Hi Vincent – nice to meet you over email. Apologize for the late reply, I was on PTO for a couple weeks and this is my first week back in office. As Wendy mentioned, I am leading an AR/VR taskforce at Foobar Retail Solutions. The goal of the taskforce is to better understand how AR/VR can apply to retail/commerce and if/what is the role of a shopping center in AR/VR applications for retail.
 
Wendy mentioned that you would be a great person to speak to since you are close to what is going on in this space. Would love to set up some time to chat via phone next week. What does your availability look like on Monday or Wednesday?

As you can see, it removed all the lines after the main part of the message (i.e. after the three paragraphs). Here’s what the Python code looks like.

>>> from Parser import read_email, strip, prob_block
>>> from spacy.en import English 

>>> pos = English()  # part-of-speech tagger
>>> msg_raw = read_email('emails/test1.txt')
>>> msg_stripped = strip(msg_raw)  # preprocessing text before POS tagging

# iterate through lines, write to file if not signature block
>>> generate_text(msg_stripped, .9, pos_tagger, 'emails/test1_clean.txt') 

What got me interested about this utility was the use of NLP. I couldn’t imagine how someone could use NLP for that.
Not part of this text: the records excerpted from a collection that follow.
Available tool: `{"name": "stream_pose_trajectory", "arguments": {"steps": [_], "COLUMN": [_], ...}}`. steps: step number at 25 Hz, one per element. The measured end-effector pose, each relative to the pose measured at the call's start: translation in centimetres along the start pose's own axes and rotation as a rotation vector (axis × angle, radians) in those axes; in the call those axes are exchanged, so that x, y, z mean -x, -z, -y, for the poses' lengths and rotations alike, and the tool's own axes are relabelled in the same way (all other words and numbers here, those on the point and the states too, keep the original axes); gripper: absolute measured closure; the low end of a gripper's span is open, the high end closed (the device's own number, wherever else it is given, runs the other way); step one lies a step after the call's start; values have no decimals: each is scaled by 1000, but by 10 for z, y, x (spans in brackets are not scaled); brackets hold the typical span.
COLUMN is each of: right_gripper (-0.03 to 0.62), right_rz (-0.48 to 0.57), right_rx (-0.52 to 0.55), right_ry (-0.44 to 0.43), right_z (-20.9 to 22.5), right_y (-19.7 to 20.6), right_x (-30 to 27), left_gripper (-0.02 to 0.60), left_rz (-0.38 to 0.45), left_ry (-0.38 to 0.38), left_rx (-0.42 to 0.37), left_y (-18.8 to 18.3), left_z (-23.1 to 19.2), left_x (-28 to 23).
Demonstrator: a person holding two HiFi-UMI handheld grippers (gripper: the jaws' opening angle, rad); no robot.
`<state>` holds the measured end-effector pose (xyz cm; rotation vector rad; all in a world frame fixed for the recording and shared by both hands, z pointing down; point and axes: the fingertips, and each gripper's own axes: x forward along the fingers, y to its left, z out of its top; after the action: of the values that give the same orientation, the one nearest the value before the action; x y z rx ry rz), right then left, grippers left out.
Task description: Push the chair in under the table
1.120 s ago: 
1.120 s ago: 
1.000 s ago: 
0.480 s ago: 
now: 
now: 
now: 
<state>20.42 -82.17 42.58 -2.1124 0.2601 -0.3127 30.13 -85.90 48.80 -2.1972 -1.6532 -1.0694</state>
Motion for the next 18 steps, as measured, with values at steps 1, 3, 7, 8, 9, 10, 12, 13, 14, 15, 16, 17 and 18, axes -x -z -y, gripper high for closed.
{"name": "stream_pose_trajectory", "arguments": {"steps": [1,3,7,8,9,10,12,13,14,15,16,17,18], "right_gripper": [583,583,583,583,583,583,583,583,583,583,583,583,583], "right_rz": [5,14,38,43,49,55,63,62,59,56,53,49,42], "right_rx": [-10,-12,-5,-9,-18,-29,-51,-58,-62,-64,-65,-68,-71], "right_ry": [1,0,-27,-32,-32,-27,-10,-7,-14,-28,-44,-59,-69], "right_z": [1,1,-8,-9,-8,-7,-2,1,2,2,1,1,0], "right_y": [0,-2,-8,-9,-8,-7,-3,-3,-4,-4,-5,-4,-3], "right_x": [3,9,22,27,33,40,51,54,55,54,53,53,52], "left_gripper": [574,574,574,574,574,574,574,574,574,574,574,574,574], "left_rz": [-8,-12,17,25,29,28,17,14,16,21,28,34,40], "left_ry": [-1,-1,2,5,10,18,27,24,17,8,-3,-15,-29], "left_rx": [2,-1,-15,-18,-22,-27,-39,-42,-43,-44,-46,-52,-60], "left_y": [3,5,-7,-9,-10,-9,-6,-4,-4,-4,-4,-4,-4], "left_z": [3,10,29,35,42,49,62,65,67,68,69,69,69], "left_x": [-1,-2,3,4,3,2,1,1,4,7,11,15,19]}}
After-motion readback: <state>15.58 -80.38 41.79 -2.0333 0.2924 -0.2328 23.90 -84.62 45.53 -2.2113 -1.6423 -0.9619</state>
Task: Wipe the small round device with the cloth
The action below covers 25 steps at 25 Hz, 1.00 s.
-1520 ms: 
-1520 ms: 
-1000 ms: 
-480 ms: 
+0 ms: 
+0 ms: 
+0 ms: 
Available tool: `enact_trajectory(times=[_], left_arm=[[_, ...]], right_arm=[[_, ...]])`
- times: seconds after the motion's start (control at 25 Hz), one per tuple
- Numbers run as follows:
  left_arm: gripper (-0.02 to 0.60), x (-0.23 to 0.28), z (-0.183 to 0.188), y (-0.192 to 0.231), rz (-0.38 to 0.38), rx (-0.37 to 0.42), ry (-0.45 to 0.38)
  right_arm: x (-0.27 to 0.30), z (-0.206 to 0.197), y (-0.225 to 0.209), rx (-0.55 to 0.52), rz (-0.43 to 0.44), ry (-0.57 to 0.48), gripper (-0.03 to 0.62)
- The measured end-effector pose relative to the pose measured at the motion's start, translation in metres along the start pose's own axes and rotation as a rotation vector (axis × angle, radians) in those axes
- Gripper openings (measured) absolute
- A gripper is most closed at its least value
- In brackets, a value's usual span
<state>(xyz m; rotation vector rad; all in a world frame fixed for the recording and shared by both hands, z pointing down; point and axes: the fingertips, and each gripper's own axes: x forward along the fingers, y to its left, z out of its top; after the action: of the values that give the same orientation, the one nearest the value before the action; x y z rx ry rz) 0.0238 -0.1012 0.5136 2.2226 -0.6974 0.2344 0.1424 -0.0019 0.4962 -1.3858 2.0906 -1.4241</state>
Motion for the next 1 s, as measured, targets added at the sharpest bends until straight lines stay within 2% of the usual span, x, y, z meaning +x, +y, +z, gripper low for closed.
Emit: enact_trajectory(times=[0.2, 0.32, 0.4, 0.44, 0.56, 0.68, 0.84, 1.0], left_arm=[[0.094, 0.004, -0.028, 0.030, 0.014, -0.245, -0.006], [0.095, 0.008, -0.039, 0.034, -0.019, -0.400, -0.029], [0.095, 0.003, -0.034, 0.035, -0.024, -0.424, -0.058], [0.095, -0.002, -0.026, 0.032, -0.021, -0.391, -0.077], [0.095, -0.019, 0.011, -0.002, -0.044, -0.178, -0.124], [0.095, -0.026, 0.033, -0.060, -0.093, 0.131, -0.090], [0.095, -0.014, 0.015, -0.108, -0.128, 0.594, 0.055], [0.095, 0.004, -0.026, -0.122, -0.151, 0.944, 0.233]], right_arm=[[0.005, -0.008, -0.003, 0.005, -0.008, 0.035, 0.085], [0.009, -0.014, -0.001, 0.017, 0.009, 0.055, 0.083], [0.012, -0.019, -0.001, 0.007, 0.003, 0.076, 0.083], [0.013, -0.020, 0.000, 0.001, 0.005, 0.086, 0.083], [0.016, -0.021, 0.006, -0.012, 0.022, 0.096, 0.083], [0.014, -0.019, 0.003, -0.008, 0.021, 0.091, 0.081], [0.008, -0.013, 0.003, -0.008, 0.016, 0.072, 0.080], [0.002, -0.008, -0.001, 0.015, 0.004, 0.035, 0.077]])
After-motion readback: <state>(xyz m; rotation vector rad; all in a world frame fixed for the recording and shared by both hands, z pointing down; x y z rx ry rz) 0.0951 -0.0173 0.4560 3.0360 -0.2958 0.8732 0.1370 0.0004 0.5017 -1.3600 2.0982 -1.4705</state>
And I liked the simplicity of the approach, which is not perfect, but can be useful someday.

After the imports in the code, it creates a Part of Speech tagger using spaCy NLP library, reads the e-mail from a file, and sripts and creates an array with each paragraph of the message.

The magic happens in the generate_text function, which receives the array of paragraphs, a threshold, the POS tagger, and the output destination. Here’s what the function does.

for each message
    if probability ( signature block | message ) < threshold
        write to output file

And the formula for calculating the probability is quite simple too.

1. For a given paragraph (message block), find all the sentences in it.
2. Then for each word (token) in the sentence, count the number of times a non-verb appears.
3. Return the proportion of non-verbs per sentence, i.e. number of non-verbs / number of sentences.

In summary, it discards blocks that do not contain enough verbs to be considered a message block, being treated as signature blocks instead.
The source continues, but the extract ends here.